不需要听到岛上所有人的声音,只要能听到十个就可以了,我为什么特别坚持每天的环岛跑?
因为每次环岛跑都有惊喜,我都能听到之前听不到的声音,自行车的刹车声,树叶落地的声音,各种鸟的鸟叫,洒水车洒水的声音,扫地车扫地的声音,还有偶尔不知道从哪里传来的老人的笑声小孩的哭声。
通常小孩的哭声并不悲哀,反而喜庆,因为那是生活本来的颜色和活着的气息,婴孩刚刚降生以后都是从第一声啼哭宣告新生命的到来。
以前我一直觉得自己的嗅觉很灵敏甚至为此感到骄傲,但我现在才知道原来单一的嗅觉感受是不完整的单一的片面苍白无力的,当我站在小吃摊前阵阵扑鼻的香味袭来,耳边听见滋滋油在高温中翻滚的声音,我才知道一个简单的油炸糍粑也如此让人不可抵挡。
以前的我犹如吃海鲜饺子没有蘸料,犹如吃四川火锅没放辣子,犹如撸肉串没放孜然,灵魂,声音才是嗅觉的灵魂。过年的时候小小的我站在高高的锅台旁边看着母亲手里古老铁铲在大铁锅里上线翻飞,我闻到了前所未有的食物的香味,但所有的动作,整个过程都是无声的,静悄悄的,我以为那便是最幸福的时刻,谁知我从来都不完整。
我再一次在听力的幸福中体会到这个世界对残疾人的残忍,我也开始理解瞎子,瞎子至少可以闻得到香味听得见热油翻滚的声音,虽然看不见食物的诱人的样子但是瞎子有瞎子的幸福。
以前我总认为瞎子比聋子低一级,现在看大家都是平等的,残疾人都是平等的。并不是我内心得到了升华而是对于有些东西的后知后觉,所以以前的我百分百属于无知者无畏,因为并不知道真实世界当中正常人的感受什么样,所以才盲人摸象般自作清高。
最近几乎总是休息的很晚,久而久之便习惯打破原来的晚九点规则,晚九点规则我坚持了十几年,从记事起母亲便如此要求我,晚上九点睡觉早晨六点起床。长在东北农村的孩子,我们那个年纪,没有赖床晚起的,都会跟着大人一起六点起来,洗漱完毕后就帮着大人一起干家务,打扫屋子打扫院子喂猪喂鸡,反正小小的农家院里总有干不完的活,也有许多微不足道的乐趣。

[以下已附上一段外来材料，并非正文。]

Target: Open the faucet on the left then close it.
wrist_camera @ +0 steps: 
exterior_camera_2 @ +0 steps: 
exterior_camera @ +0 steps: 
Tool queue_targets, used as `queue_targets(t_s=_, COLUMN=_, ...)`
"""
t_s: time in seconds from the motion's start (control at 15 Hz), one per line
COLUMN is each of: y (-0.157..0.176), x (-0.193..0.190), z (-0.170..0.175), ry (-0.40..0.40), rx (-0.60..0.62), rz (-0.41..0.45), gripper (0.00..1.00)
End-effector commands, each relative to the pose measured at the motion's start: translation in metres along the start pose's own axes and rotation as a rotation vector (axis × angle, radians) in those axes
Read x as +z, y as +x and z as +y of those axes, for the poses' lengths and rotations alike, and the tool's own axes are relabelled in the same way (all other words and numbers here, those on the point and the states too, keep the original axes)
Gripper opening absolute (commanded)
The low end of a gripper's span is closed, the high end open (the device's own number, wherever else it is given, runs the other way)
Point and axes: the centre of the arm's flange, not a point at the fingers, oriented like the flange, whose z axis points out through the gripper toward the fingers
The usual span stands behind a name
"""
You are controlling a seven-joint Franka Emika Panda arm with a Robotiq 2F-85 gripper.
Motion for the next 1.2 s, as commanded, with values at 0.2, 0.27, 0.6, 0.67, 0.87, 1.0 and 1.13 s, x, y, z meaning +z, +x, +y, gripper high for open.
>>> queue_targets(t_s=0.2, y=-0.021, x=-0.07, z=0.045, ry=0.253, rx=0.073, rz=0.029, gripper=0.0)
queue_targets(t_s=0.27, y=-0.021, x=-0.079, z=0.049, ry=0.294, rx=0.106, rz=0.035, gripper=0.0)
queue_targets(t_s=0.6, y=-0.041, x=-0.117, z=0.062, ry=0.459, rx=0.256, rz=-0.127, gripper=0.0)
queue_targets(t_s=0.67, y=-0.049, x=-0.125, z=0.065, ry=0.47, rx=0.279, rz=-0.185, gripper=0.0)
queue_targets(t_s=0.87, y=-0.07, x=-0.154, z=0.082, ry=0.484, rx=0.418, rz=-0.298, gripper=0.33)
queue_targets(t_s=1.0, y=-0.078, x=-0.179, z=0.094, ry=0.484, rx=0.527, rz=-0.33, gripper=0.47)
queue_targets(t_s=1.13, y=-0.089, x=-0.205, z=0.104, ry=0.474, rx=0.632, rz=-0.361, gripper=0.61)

例如趴在地上看蚂蚁搬家,一看就是一个小时两个小时,例如抓蚂蚱抓一上午组成蚂蚱军团,例如爬上树顶掏鸟蛋,例如上山摘野果,黄泥里烧土豆。反正乐趣比城市里的孩子多多了,城市里的孩子无非玩具加游乐园,我们也有自己的游乐园,天地之间到处都是我们的游乐园。山顶上,树梢上,树林里,小河里,院子里,地窖里,玉米地里,无所不包没有限制,孩子们自己跌倒了马上自己爬起来继续再玩,胳膊出血了拿把黄土擦擦就好,头上磕了一个大青包就扮演牛魔王,反正没人在乎那些所谓的伤痛,大人们不在乎小孩子们自己更不在乎,他们害怕家长在乎把他们叫回家去不让他们出来跟小伙伴玩耍了。
他们的内心和身体更自由更健壮。